Sunday, January 08, 2012

Don't Lose Time

I have a very good friend who sometimes talks about how people wasting his time is a form of murder. Our time is limited. From our perspectives we usually aren't aware of it because we seem to have so much of it.
I didn't always have that feeling of 'almost forever', though. I remember having this fear that the world would end at the end of 1999. That feeling was so strong that even though I doubted anything would happen, I shivered more than once as the year 2000 approached. I had calculated what age I'd be in 2000, and promised myself that I would do everything I wanted to before then so that I'd have no regrets.
I was only 12 years old, but I think I was wiser in that respect than I am now.
Our beloved Lucky, the epileptic black kitty, passed away from kidney failure the day before yesterday. He had about a decade of life. In that time it seemed that he sensed that there simply wasn't enough love in the world, and he craved it more than anything. Epileptics sometimes report a strong sense of impending death just before they black out into their seizure. I think he had that feeling too. He had a seizure just before he died, and I wonder if he thought damn, I've been down this road so many times ....
I had snapped awake about 5:30 am knowing something was wrong. I found him on the floor. Somehow he'd crawled out of the bed we'd made for him. From that point on he got constant love, the thing he wanted, the thing he desired above all other things throughout life. My DH and I took turns holding him in our laps. We gave him what we could, and as he'd always known, it still wouldn't be enough. But it was all the time he had to get attention from us. Death clicked the stopwatch and the race was over.
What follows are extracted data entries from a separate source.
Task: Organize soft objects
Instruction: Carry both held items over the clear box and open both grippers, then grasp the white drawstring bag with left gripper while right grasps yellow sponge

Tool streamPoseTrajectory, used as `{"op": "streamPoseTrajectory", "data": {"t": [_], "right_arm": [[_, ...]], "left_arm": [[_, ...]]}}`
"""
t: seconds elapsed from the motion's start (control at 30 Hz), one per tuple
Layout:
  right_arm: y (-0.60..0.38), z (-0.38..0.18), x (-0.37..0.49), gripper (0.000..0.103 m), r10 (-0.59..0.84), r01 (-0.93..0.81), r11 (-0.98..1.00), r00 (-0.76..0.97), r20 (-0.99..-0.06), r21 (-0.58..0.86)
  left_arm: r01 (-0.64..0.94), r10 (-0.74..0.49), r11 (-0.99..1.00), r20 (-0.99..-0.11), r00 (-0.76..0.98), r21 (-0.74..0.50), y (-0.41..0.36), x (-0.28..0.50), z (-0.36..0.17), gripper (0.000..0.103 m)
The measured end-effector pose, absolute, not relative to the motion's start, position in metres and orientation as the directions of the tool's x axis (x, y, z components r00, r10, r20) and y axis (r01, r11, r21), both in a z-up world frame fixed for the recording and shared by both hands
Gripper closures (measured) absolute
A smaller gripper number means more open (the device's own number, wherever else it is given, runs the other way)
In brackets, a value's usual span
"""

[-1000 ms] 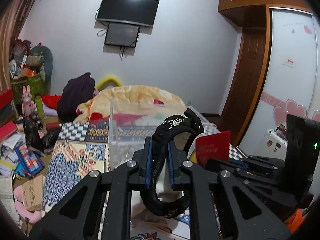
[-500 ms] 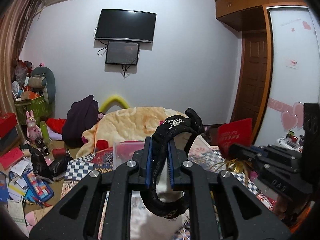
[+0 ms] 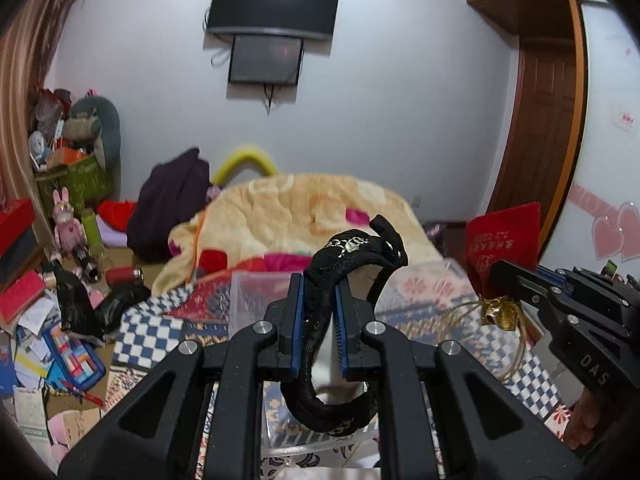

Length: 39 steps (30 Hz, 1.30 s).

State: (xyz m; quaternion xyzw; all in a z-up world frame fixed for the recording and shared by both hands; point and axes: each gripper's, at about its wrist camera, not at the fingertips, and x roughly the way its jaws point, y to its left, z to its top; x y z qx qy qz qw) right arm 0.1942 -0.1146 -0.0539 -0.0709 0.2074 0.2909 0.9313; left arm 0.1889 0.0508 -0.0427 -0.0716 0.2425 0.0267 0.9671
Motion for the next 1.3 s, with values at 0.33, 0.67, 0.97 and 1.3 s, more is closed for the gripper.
{"op": "streamPoseTrajectory", "data": {"t": [0.33,0.67,0.97,1.3], "right_arm": [[-0.098,-0.089,0.220,0.096,0.512,-0.608,0.793,0.627,-0.587,0.042],[-0.099,-0.096,0.224,0.084,0.495,-0.626,0.778,0.555,-0.669,0.056],[-0.118,-0.067,0.204,0.048,0.517,-0.610,0.791,0.627,-0.583,0.046],[-0.144,-0.056,0.174,0.033,0.514,-0.589,0.808,0.700,-0.495,0.007]], "left_arm": [[-0.066,0.012,0.995,-0.580,0.814,-0.072,0.039,0.203,-0.078,0.090],[-0.056,-0.020,0.993,-0.612,0.790,-0.105,0.047,0.203,-0.080,0.085],[-0.057,-0.021,0.991,-0.554,0.832,-0.122,0.052,0.174,-0.061,0.058],[-0.043,0.024,0.999,-0.454,0.891,-0.032,0.039,0.123,-0.044,0.015]]}}
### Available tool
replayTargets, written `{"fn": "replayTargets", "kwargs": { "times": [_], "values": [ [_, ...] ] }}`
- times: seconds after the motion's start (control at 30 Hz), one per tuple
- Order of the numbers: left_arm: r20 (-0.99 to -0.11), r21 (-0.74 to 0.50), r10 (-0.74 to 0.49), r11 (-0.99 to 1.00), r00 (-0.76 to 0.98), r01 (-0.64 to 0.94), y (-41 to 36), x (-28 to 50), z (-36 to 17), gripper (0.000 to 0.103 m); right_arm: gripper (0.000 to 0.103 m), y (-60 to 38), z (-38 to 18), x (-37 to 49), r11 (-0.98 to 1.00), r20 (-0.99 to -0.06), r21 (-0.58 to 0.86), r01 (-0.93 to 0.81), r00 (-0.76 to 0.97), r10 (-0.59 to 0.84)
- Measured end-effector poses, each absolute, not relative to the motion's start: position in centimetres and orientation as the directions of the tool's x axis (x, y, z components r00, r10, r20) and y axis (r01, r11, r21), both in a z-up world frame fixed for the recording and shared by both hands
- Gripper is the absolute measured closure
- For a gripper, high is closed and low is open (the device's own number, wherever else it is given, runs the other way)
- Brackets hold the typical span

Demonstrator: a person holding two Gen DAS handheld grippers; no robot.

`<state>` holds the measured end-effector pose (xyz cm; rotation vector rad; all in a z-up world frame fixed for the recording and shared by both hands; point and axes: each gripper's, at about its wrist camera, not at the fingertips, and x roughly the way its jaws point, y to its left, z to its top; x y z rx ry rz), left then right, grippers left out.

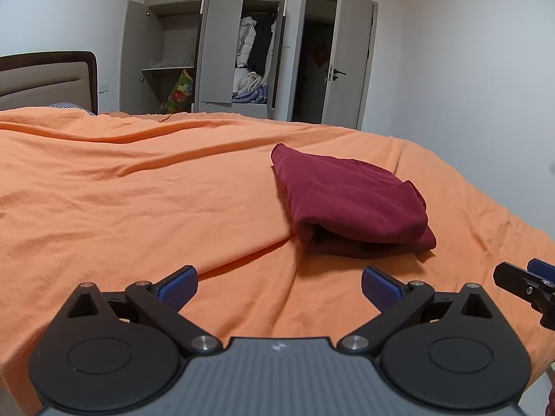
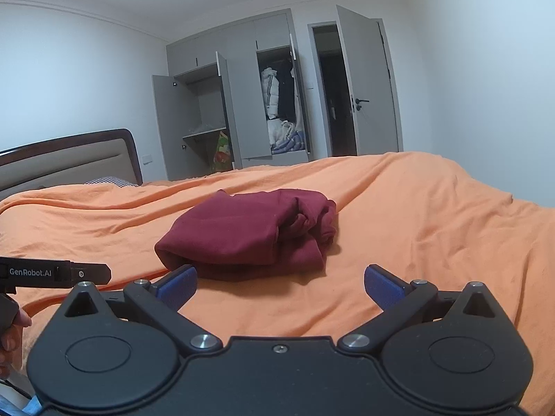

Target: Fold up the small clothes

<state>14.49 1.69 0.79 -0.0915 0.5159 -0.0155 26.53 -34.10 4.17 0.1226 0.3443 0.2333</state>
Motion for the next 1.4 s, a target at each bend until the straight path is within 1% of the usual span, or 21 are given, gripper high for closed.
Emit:
{"fn": "replayTargets", "kwargs": {
  "times": [1.4],
  "values": [
    [-0.521,-0.083,-0.038,0.997,0.853,-0.007,1.38,15.28,0.20,0.000,0.001,-34.20,3.91,27.39,0.965,-0.343,0.162,-0.208,0.904,0.253]
  ]
}}
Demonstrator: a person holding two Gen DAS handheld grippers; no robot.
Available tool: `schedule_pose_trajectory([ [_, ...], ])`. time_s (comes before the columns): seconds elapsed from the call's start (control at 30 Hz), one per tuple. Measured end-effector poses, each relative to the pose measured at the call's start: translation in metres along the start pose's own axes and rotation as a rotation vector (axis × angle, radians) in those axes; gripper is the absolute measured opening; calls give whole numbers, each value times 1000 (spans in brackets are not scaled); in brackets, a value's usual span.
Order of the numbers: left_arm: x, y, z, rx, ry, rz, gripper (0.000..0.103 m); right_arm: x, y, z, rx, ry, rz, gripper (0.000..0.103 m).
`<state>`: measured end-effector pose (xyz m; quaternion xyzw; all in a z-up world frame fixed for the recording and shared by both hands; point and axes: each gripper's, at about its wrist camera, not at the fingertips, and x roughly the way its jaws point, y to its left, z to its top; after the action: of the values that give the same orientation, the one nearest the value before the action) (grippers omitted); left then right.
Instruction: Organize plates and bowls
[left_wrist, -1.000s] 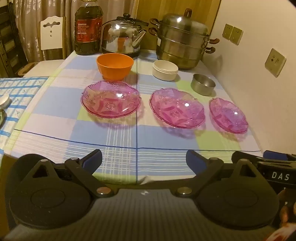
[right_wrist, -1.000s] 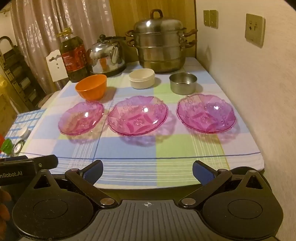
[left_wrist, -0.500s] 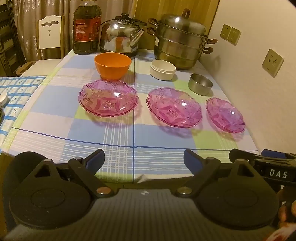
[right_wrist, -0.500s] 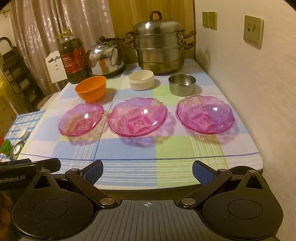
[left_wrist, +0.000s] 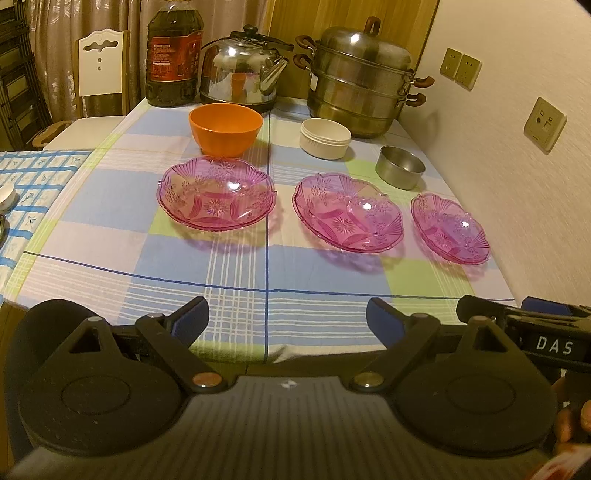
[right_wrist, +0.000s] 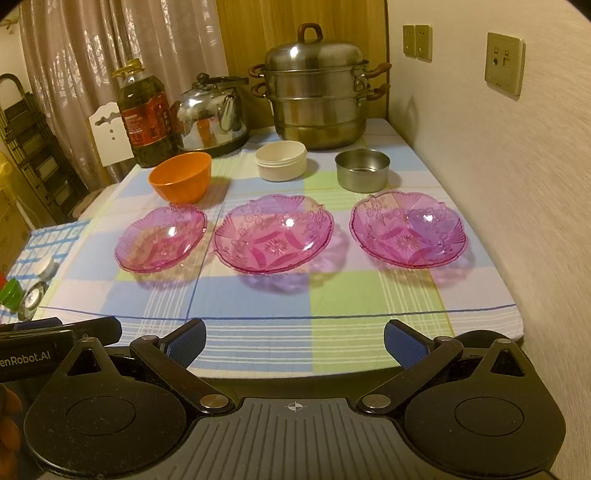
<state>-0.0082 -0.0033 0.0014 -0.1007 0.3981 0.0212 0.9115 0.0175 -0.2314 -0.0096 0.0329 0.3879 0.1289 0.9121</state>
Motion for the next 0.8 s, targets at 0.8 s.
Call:
schedule_pose_trajectory([
  [0.8,3,0,-2,-5,3,-1,91,1,-2,-1,0,0,-1,102],
])
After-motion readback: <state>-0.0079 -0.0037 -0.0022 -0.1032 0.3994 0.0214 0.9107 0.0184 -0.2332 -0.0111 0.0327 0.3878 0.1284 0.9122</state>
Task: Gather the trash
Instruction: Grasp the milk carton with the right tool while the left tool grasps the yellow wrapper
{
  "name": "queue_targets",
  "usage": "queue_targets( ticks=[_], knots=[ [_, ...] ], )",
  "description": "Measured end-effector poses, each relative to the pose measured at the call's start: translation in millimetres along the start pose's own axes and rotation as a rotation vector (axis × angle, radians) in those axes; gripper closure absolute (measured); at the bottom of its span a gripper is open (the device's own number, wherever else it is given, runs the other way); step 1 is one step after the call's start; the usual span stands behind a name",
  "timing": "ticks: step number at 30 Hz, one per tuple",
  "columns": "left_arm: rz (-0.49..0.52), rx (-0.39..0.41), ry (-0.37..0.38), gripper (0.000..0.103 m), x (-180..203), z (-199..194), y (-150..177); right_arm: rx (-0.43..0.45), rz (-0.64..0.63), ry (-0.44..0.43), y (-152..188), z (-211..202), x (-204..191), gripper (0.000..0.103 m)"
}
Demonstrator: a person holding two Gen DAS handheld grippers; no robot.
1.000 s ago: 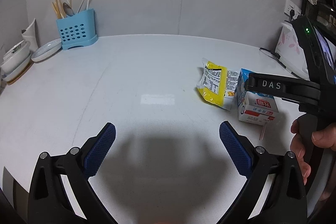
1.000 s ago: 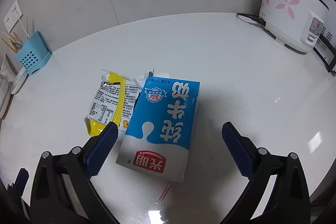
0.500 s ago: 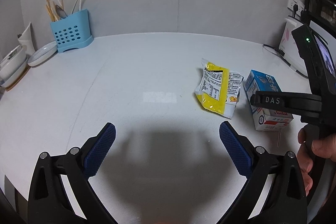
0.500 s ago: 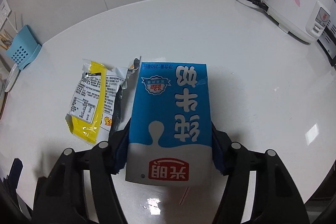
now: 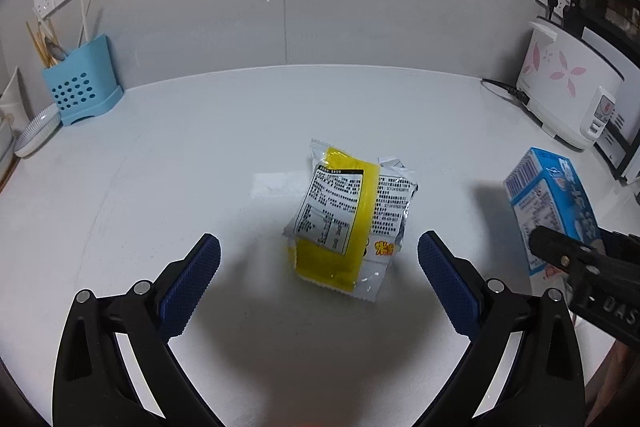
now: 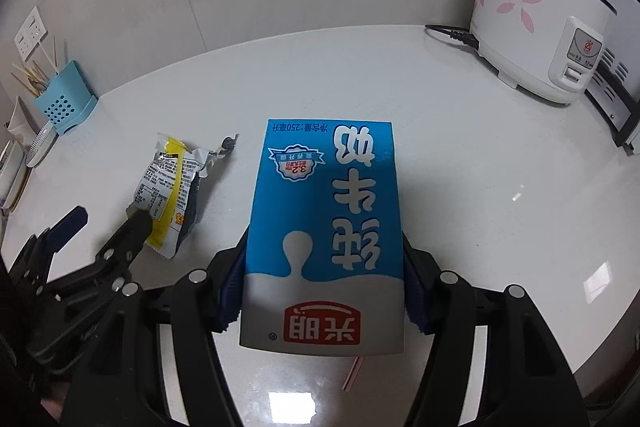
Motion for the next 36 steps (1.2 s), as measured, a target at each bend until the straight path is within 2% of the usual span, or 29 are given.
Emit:
queue_targets(
  ticks=[7, 13, 15, 16, 18, 19, 23, 24, 30, 32, 36],
  knots=[
    [0.005, -0.071, 0.025, 0.006, 21.2, 34.7, -9.4, 0.017, -0.017, -0.011, 1.0, -8.2, 8.4, 0.042],
    [0.010, -0.120, 0.015, 0.006, 28.0, 57.5, -8.3, 0.012, -0.016, -0.024, 5.6, -6.6, 8.7, 0.042],
    [0.001, -0.129, 0.016, 0.011, 27.9, 59.4, -7.8, 0.009, -0.013, -0.028, 6.6, -4.7, 7.6, 0.042],
    [0.003, -0.128, -0.001, 0.014, 28.1, 59.1, -7.4, 0.007, -0.013, -0.026, 6.7, -3.5, 6.5, 0.042],
    [0.018, -0.123, -0.030, 0.028, 28.5, 56.6, -5.8, 0.009, -0.018, -0.028, 6.8, -2.9, 6.1, 0.042],
    [0.017, -0.125, -0.041, 0.032, 26.6, 55.9, -5.5, 0.011, -0.018, -0.030, 6.7, -3.0, 6.4, 0.042],
    [-0.022, -0.154, -0.026, 0.052, 16.7, 49.1, -5.4, 0.012, -0.010, -0.045, 6.6, -3.8, 10.4, 0.042],
    [-0.022, -0.158, -0.023, 0.062, 16.1, 48.0, -5.2, 0.011, -0.009, -0.048, 7.2, -3.9, 10.5, 0.042],
    [-0.003, -0.141, -0.071, 0.094, 14.4, 37.9, -4.9, 0.004, -0.014, -0.063, 11.8, -6.2, 10.7, 0.043],
    [-0.020, -0.149, -0.052, 0.094, 10.9, 35.2, -3.2, 0.006, -0.014, -0.064, 13.5, -8.8, 10.7, 0.042],
    [-0.026, -0.106, -0.052, 0.095, 3.1, 20.7, -0.4, 0.016, -0.014, -0.067, 15.2, -17.2, 11.2, 0.042]
  ],
)
Point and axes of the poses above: each gripper's, at about its wrist camera, not at the fingertips, and z roughly the way its jaws point, x to its right, y to its underside, the point moved 1 cm from there along z, roughly the way its jaws point, and after that the axes turned 12 degrees about -y, right-handed, at the moved point
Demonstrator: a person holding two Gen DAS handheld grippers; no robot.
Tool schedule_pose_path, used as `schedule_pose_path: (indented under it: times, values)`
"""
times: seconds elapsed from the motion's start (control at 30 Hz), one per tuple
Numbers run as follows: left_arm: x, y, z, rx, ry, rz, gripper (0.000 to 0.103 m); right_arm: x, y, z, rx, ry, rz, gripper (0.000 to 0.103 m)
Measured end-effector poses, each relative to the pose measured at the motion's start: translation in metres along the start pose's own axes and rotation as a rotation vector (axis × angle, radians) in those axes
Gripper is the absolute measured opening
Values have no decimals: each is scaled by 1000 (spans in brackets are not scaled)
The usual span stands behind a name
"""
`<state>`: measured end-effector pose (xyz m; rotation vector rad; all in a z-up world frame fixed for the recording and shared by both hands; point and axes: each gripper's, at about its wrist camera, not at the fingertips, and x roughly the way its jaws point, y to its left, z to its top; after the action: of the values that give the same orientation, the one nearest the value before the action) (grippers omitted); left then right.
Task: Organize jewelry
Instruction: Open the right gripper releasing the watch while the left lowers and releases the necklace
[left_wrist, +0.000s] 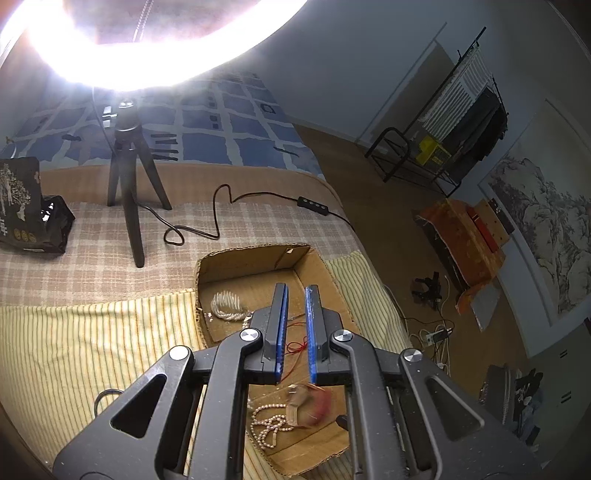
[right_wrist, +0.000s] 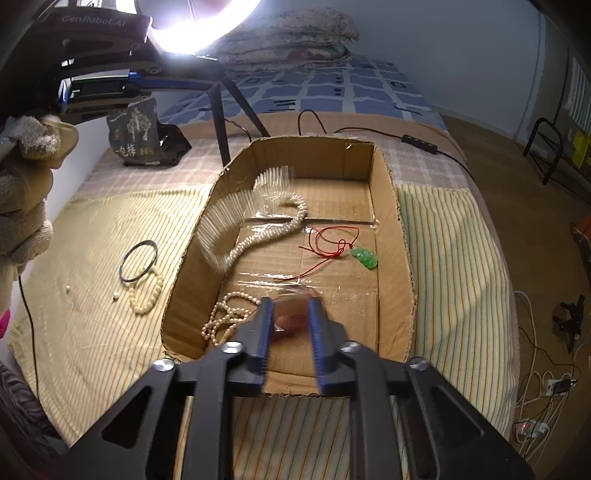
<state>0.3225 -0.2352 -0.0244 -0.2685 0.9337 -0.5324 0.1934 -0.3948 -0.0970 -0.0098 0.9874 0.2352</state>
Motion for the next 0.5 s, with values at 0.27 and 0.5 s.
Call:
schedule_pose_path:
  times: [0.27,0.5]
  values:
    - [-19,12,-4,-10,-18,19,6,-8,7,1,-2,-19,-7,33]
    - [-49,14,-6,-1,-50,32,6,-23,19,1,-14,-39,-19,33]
None of us have enough time to do everything. For Lucky, he didn't want everything. Just one thing. I think that focus gave him the kind of life he wanted.
Do you have one thing more important than the others? Lucky would, if he could, suggest that you pursue that one thing. And if there isn't one thing for human beings, maybe there's at least a concept like I had when I was a child of living life and accomplishing a certain amount in the time that we have. If you had only a decade from now, what would you want to accomplish before then? Chances are if you're reading this, you've already had more than Lucky. Have you used your time wisely, as he did?